What drives the charge separation in atoms? In atoms charges are neatly separated. Instead of pairing which seems natural they all stick together with their peers.
What drives this peer behaviour? Why is it stable?
 A: The nuclear forces are much stronger than the electromagnetic forces, but their range is much shorter. So nucleons very close together are pulled together by the nuclear forces, and less strongly pushed apart by the Coulomb force.
The electrons, on the other hand, are attracted by the oppositely charged nucleus, here, the Coulomb force of the core is stronger than the Coulomb force of the other electrons. But the electron interaction is strong enough to keep them on different levels, so to say.

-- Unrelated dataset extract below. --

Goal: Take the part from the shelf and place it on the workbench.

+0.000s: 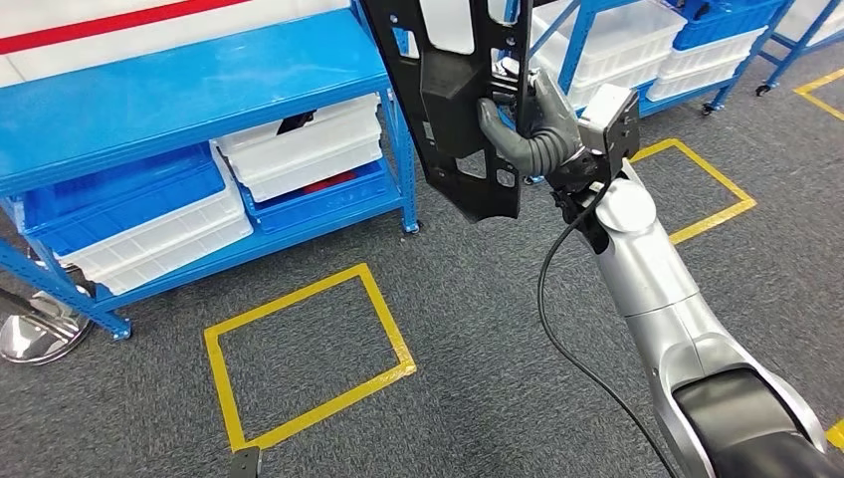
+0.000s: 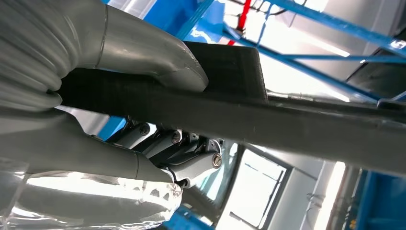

Fusion usually occurs under very high temperatures, where everything is in a plasma state, so naturally electrons are "standing aside", only the reaction cross-sections of the cores matter for the fusion process. When the temperature is high enough, the cores have enough kinetic energy to overcome the Coulomb barrier on a direct hit. The cores pass their barrier and a sort of friction occurs, which causes internal excitation. The system is heating up. As long as the reaction partners are "mixed", i.e. within each others boundary region, mass transfer can occur from one to the other. Depending on the reaction time, more or less mass is transferred/exchanged. During the process the system is rotating. Eventually the two partners will split up again. During this reaction, their kinetic energy was mainly transformed into internal excitation and they exchanged mass.